El mundo de las artes escénicas y la televisión nacional se viste de luto. Durante la tarde de este viernes, la corporación Chileactores confirmó a través de sus plataformas oficiales el sensible fallecimiento del destacado actor uruguayo-chileno Fernando Kliche, a los 71 años de edad.
Confirman fallecimiento de Fernando Kliche
"Con profunda tristeza informamos el sensible fallecimiento de nuestro compañero y amigo, Fernando Walter Kliche Hermida", comunicó de forma oficial la asociación de intérpretes.

Nacido en el año 1954, Kliche se transformó en una de las figuras más queridas, reconocibles y emblemáticas de las pantallas locales gracias a sus memorables roles co-protagónicos y villanos en diversas producciones dramáticas y teleseries durante las décadas de los 80 y 90.
Su partida deja un legado invaluable tanto en el teatro independiente como en la televisión nacional.
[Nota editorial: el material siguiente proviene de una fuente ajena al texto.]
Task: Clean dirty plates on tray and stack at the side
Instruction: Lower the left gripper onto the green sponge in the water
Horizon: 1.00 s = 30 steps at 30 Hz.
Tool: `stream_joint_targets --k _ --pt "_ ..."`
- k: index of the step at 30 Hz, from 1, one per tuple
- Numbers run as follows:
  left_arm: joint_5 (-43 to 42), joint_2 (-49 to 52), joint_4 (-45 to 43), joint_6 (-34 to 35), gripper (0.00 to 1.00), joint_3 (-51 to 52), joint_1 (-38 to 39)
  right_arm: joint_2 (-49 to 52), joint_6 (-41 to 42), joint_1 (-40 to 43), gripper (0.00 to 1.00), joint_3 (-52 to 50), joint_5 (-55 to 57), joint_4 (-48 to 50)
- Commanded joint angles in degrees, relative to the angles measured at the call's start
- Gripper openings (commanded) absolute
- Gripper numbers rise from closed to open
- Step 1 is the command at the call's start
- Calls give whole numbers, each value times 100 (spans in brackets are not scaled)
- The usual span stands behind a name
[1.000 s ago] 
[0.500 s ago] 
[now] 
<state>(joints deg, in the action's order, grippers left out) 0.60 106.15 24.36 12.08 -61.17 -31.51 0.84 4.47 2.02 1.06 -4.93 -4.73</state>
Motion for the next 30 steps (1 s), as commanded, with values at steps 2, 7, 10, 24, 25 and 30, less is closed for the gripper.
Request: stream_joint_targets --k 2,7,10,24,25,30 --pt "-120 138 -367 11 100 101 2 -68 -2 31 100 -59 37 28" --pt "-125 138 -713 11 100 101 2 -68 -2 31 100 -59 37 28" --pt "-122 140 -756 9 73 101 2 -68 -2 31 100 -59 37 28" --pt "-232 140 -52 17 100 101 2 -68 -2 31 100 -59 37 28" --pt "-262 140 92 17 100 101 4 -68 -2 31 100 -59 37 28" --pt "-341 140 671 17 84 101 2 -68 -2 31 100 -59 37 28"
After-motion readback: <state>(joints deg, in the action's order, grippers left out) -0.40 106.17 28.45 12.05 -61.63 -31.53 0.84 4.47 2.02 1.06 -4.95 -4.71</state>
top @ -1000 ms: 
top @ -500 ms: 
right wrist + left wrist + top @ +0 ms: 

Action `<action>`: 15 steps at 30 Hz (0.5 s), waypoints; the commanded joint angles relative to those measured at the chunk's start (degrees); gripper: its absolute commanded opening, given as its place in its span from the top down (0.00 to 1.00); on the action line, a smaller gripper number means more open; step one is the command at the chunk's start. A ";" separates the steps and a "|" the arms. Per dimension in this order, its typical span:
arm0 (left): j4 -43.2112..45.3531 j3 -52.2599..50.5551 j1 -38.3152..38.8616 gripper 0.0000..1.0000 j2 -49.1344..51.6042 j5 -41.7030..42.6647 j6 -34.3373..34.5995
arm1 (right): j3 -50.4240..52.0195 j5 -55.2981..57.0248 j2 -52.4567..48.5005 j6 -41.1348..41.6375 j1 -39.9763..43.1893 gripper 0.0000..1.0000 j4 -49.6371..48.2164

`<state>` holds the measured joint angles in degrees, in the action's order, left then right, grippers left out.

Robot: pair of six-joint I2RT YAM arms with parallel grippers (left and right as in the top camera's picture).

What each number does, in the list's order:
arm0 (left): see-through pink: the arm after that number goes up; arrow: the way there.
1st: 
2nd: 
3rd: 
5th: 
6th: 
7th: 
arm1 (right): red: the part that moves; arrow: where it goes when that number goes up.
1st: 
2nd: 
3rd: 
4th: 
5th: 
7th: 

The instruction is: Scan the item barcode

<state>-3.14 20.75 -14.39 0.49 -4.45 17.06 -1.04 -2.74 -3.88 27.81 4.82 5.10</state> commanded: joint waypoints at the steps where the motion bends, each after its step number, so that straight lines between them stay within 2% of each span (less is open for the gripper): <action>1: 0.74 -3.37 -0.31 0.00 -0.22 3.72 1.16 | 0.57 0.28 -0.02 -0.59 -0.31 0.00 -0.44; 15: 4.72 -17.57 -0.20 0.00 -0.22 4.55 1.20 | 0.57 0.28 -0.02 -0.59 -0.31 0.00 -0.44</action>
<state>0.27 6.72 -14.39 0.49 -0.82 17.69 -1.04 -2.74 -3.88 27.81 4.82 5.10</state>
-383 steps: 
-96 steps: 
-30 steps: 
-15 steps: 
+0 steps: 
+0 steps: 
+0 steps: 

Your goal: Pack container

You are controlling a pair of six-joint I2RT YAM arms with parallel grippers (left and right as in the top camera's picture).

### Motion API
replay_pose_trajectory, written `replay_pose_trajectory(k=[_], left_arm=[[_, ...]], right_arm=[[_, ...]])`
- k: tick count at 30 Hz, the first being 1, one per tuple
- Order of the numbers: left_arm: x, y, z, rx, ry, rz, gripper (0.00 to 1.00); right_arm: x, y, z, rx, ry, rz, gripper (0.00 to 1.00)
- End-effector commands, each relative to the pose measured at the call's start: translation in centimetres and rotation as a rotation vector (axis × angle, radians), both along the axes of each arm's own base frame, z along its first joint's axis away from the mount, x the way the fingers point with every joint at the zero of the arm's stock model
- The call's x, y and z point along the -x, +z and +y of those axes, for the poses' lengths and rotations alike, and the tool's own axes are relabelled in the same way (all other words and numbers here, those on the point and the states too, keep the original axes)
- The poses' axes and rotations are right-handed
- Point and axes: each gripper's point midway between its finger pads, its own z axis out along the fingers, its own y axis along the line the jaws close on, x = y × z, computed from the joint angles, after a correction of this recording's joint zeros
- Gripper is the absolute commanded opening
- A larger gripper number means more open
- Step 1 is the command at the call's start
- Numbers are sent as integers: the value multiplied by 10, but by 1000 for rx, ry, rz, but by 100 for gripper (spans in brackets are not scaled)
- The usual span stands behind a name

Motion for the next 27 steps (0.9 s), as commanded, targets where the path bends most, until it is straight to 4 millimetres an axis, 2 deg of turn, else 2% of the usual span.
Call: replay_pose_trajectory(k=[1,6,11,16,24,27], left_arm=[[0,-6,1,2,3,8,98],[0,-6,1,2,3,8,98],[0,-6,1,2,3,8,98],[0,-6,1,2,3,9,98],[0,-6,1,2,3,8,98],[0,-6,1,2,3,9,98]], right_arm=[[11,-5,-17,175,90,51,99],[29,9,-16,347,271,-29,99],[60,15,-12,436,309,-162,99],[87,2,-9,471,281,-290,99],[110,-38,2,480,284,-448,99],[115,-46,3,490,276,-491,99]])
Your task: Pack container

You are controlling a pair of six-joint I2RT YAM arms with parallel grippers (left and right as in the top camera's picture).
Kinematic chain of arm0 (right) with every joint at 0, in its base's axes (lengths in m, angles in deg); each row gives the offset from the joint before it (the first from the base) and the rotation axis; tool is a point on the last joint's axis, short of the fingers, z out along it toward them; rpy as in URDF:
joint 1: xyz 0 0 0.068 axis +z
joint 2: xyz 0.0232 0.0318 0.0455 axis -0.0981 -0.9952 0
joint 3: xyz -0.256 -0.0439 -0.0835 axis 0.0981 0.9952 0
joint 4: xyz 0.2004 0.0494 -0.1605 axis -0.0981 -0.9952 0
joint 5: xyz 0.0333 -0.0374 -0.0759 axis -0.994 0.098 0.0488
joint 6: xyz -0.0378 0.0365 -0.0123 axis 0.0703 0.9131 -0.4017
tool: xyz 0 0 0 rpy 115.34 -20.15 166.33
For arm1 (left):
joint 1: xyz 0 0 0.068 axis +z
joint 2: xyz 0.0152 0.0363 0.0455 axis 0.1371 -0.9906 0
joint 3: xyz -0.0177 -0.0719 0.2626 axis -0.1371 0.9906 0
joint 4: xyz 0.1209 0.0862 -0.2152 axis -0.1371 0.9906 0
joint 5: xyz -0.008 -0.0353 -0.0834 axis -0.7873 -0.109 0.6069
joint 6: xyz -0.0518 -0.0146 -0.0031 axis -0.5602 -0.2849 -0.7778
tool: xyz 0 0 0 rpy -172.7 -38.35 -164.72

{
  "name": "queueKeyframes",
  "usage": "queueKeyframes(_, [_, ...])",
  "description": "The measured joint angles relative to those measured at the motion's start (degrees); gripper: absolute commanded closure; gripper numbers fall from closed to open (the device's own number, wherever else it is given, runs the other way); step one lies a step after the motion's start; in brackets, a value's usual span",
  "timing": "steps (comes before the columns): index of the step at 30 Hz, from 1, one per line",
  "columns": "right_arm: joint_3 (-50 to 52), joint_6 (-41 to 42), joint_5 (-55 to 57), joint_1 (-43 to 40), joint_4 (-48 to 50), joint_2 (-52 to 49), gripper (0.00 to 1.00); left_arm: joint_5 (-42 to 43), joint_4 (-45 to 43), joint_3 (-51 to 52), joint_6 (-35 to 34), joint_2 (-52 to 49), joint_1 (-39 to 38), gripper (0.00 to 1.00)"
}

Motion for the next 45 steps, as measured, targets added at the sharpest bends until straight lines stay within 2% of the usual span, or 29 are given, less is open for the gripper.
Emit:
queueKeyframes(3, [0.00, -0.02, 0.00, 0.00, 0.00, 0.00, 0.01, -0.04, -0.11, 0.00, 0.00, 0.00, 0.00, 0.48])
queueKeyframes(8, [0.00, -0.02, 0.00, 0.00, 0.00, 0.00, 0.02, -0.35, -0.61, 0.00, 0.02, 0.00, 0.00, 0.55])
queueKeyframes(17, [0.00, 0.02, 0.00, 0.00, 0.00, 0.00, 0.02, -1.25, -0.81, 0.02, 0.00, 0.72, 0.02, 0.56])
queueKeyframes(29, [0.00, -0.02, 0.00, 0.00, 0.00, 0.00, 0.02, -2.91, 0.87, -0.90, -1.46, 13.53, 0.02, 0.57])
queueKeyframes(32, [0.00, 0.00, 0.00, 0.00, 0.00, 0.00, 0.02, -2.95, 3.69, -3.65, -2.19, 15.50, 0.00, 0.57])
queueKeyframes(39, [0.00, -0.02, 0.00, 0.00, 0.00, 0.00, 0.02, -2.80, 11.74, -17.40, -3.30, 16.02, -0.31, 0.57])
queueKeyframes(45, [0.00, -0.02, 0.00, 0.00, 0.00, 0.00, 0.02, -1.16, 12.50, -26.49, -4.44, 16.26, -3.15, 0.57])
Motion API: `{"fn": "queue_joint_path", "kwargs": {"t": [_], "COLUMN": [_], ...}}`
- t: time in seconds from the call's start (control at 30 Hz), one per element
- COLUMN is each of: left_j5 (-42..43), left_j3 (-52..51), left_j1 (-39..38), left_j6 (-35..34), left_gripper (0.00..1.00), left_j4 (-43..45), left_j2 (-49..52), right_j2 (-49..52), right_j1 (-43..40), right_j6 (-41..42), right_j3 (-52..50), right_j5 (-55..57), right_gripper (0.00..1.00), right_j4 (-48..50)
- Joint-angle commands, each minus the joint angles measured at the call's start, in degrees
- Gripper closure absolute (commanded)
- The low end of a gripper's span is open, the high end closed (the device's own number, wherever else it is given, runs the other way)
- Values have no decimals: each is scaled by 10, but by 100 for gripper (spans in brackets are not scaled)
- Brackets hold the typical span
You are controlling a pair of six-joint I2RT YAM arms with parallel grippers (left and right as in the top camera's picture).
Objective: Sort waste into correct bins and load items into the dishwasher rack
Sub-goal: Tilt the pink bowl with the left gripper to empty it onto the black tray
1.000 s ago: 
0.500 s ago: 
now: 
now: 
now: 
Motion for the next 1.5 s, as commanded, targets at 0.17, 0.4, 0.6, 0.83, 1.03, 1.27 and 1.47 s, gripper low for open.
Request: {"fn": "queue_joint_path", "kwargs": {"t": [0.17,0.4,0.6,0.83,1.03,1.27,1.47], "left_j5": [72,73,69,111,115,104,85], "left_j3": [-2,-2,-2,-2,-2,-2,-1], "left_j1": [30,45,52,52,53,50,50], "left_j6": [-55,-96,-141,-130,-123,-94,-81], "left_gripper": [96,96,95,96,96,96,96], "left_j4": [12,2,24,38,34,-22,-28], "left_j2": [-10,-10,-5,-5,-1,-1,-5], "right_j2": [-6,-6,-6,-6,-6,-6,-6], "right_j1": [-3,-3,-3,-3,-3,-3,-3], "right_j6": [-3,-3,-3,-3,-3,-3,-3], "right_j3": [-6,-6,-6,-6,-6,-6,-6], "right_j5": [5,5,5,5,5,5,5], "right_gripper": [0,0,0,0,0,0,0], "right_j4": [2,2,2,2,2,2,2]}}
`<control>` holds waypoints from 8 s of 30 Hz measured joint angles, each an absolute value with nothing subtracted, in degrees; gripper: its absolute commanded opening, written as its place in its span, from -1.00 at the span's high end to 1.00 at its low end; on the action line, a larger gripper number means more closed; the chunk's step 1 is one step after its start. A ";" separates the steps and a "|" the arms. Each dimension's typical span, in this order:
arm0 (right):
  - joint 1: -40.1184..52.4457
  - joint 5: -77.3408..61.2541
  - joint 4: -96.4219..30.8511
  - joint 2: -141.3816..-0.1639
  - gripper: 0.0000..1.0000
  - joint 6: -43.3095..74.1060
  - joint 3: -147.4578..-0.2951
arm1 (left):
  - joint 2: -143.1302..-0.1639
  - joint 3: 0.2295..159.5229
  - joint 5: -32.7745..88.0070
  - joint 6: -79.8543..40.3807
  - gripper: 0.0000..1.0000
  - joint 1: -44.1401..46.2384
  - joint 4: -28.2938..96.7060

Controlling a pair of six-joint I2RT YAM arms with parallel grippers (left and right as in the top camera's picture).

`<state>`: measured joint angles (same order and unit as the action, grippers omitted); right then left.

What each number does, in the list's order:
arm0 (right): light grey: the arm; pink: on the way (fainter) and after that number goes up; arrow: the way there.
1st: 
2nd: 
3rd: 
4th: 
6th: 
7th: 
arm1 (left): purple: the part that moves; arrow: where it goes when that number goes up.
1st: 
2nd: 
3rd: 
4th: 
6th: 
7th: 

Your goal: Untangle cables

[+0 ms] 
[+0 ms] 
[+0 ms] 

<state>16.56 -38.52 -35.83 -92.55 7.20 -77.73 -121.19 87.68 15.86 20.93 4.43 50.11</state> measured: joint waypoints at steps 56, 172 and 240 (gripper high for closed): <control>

Así como en las millones de personas que disfrutaron de sus roles.
Un legado en el espectáculo
Nacido el 8 de octubre de 1954 en Uruguay, Kliche estudió medicina veterinaria e incluso ejerció la profesión en Inglaterra. Su destino cambió radicalmente un 3 de enero, cuando viajó a Chile para visitar a su padre, el también célebre actor Walter Kliche, quien en ese momento triunfaba en la histórica teleserie “La Madrastra”. Lo que originalmente sería solo una escala previa a España se transformó en su residencia definitiva.
El célebre dramaturgo Arturo Moya Grau lo vio y le sentenció: “Tú no te vas a ir”. Con el impulso de Moya Grau, el productor Ricardo Miranda y el actor Ramón Núñez como su mentor, Fernando debutó en la teleserie “Casagrande” de Canal 13.
Su consagración definitiva llegó en 1993 en el mismo canal, cuando interpretó a Octavio en la exitosa producción “Marrón Glacé”, rol que lo alzó como uno de los principales galanes de la televisión chilena, una faceta que él definía de forma particular: "Más que ser galán, ponía en práctica la galanura".
A su historial sumó títulos recordados como “Champaña”, “El amor está de moda”, e incluso compartió pantalla con su padre en “La intrusa” (1989). En la década de 2000 brilló en el humor con “Teatro en Chilevisión” junto a su amigo Pato Torres.
Y en años recientes participó en ficciones de TVN (“No abras la puerta”), en el podcast “Paraíso sin escalas”. También brilló en la serie “Baby Bandito” de Netflix, cerrando una carrera multifacética e inolvidable.